Because they never went to India, that’s why.
Thanks for the comments. This is the graphic with which I’m most familiar re: language relationships. This will make a good conversation starter for our homeschool.
If they never went to India, why do they have such similar, and rather unusual burial customs between India and Russia? And why are there similarities in language between Russian and Indian languages? The original reason for the proposed existence of Aryans and their travels is due to language similarities between European, Asian, and Indian languages, not any particular archeological sites.
Thirty or so kilometres off the southern coast of India lie drowned cities made of stone, some with pyramids.
These cities would have been above sea level 18,000 years ago. The Aryans didn’t invade India; the movement of people northerly as the sea levels rose has been corroborated genetically.

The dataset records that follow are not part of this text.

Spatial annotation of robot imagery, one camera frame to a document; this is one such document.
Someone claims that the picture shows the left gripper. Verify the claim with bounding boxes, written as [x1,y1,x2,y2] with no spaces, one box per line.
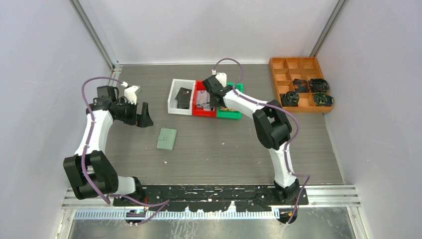
[115,98,153,127]

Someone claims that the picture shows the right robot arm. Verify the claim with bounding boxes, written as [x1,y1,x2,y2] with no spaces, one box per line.
[202,75,300,205]

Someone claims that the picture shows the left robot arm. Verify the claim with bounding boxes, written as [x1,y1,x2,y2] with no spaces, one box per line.
[63,86,153,206]

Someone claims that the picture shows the silver cards in red bin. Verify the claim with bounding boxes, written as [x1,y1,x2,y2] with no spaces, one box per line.
[195,90,213,111]

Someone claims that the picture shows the gold cards in green bin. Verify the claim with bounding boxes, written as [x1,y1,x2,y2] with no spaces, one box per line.
[219,107,236,112]

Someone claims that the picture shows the black card in white bin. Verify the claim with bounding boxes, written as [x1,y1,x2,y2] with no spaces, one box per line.
[175,87,192,109]

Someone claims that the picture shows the red plastic bin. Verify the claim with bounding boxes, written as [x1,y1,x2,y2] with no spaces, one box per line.
[192,81,216,118]

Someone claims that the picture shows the green plastic bin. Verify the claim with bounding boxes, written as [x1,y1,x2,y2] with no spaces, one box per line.
[216,82,244,120]

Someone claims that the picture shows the white plastic bin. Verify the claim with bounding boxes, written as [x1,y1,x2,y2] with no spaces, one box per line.
[167,79,196,116]

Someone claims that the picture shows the orange wooden compartment tray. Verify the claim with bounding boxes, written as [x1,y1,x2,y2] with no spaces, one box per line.
[269,57,334,113]

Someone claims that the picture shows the rolled dark sock lower left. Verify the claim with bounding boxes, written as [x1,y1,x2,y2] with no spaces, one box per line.
[280,91,300,107]

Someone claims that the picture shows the rolled dark sock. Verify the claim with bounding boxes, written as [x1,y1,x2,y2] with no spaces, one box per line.
[293,79,310,93]
[280,91,300,107]
[313,92,334,107]
[309,78,330,93]

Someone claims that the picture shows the rolled dark sock upper left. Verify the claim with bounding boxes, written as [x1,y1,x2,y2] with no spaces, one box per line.
[293,79,310,93]

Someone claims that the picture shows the rolled dark sock upper right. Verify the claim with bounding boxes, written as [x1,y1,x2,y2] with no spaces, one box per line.
[309,78,330,93]

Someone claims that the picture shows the rolled dark sock lower right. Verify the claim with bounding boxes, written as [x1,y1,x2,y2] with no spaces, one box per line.
[313,92,334,107]

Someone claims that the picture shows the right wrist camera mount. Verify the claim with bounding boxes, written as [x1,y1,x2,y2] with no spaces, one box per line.
[215,72,227,87]

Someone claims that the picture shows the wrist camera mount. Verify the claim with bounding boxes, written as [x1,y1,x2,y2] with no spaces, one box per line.
[215,72,227,87]
[124,85,141,105]

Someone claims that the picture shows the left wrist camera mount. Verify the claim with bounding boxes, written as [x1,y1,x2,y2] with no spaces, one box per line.
[124,85,141,105]

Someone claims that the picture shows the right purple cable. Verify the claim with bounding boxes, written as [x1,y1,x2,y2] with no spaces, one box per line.
[213,58,311,226]

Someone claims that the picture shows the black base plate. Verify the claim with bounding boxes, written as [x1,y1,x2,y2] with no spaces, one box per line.
[113,185,309,213]

Those peoples from southern India were ver dark skinned, and the prejudice in believing they had anything to do with spreading Indo-European languages is strong. I suspect Sanskrit is quite a bit older than most historians would acknowledge and dates from before the end of the Ice Age.
You’re welcome!
“Finnish contains borrowings from all stages of Indo-Iranian, that is from Pre- and Proto-Indo-Aryan (precursor of Old Indic ~ Sanskrit), from Pre- and Proto-Iranian, from Pre and Proto- Balto-Slavic as well as Proto- and North(-East)ern Baltic, and last but not at all least from all stages of Pre- and Proto-Germanic development.

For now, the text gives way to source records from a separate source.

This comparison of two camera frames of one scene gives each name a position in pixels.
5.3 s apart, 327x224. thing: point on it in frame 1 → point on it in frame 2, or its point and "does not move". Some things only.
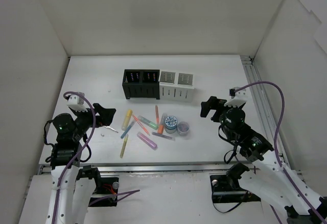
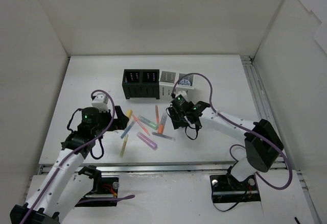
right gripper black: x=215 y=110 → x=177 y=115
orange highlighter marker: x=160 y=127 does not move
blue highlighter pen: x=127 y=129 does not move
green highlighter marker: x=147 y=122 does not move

The very earliest borrowings appear to come from a dialect close to Proto-Indo-European (PIE) itself. In some of these oldest borrowings speakers of Finno-Ugrian have reproduced so called laryngeal (H-like) sounds of PIE, which later disappeared from all IE languages except Hittite and its closest relatives. Borrowings with laryngeals which appear only in the western Finno-Permic languages, often only in Baltic-Finnic or in Saami (Lapp), may also originate from an early Pre- or Proto-Balto-Slavic IE dialect, a dialect which may well have been a very archaic one in comparison to others within the Indo-European language family a couple of millennia B.C.”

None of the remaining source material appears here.